When I think back to going to university, I marvel that I did it. At the time, there wasn't a track record for me to follow. Neither of my parents completed university. None of my aunts and uncles or grandparents did. They all were very successful people in business. Some of my cousins started university, but at that time they hadn't finished. I look back sometimes and can't believe I even considered going to school to become a teacher. I really didn't know what I was doing. I didn't know how to select courses and maneuver the intricacies of a huge school like that. The content wasn't hard. The work wasn't that hard...the long haul of it was hard. Often when I was in the midst of my schooling, I wondered why I shouldn't just quit. I had skills I could use and places I could work and did work...but something propelled me forward. It took me a long time to figure things out. I wasn't good at asking for help. It's a miracle I made it through.

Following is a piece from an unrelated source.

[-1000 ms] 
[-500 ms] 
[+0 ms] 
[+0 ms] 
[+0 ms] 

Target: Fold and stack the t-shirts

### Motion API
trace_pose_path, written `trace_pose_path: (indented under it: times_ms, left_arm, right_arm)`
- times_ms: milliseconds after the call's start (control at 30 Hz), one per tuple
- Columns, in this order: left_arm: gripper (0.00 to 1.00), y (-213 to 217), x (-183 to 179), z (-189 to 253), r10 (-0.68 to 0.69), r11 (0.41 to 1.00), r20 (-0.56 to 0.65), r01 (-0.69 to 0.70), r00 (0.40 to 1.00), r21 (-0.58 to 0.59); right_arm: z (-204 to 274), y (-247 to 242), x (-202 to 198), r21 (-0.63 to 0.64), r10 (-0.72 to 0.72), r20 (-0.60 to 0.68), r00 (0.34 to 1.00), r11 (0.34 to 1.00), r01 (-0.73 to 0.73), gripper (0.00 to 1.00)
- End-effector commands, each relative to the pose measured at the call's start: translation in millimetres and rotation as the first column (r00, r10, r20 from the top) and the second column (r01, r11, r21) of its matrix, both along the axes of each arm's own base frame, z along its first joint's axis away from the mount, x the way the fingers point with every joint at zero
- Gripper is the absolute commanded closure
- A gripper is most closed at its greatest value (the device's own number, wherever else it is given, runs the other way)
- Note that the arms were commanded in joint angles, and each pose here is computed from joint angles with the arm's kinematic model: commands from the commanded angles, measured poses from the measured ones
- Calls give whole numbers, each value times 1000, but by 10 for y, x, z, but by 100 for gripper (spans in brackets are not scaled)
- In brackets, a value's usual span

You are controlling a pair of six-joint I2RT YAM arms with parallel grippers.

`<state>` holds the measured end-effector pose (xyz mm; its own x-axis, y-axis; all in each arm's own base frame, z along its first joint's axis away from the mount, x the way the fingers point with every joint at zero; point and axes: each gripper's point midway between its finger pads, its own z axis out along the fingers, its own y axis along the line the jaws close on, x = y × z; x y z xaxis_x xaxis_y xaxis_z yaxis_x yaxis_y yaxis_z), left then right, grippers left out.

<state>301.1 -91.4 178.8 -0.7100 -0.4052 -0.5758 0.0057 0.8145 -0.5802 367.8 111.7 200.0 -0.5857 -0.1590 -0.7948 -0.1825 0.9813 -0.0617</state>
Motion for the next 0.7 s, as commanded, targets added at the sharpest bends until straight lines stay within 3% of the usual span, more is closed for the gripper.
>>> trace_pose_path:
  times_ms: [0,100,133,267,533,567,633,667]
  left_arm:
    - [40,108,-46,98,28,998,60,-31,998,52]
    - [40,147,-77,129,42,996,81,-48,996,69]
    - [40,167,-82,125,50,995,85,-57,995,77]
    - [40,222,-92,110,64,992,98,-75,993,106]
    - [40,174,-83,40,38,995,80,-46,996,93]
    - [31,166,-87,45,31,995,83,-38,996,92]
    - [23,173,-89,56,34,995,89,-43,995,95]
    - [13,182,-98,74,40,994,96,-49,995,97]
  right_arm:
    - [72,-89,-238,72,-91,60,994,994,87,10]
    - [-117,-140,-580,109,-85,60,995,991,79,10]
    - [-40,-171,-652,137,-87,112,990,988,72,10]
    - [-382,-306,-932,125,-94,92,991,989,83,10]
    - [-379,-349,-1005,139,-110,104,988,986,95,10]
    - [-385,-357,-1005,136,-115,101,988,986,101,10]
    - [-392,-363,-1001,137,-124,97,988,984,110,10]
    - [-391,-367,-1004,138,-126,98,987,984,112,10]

I certainly am grateful for all the help and support I got with my goal. University changed me. It helped me be open to thinking about and discussing things I would have never otherwise. In the end, I loved it. Still, I wondered where I ever got the hair-brained idea that I could become a teacher.
Recently, I've been helping share family history stories my mom writes up. I felt impressed that I should help her out somehow and so I revived The Family Called Hyde blog and we share a story each day. One of the stories my mom shared was about my Great Great Grandpa Hyde. He was a teacher and was not very impressed with his son's chosen ambitions to become a blacksmith. As a result, his son decided to leave and never come back. In those days, it meant he'd never see his family again. It seems his father was okay with that and that is sad.
After a while, it struck me that maybe a tiny part of me came from Great Great Grandpa Hyde. Maybe it was part of my internal make up. Maybe his DNA helped me through university. One thing is for sure, I love teaching. It has changed me forever.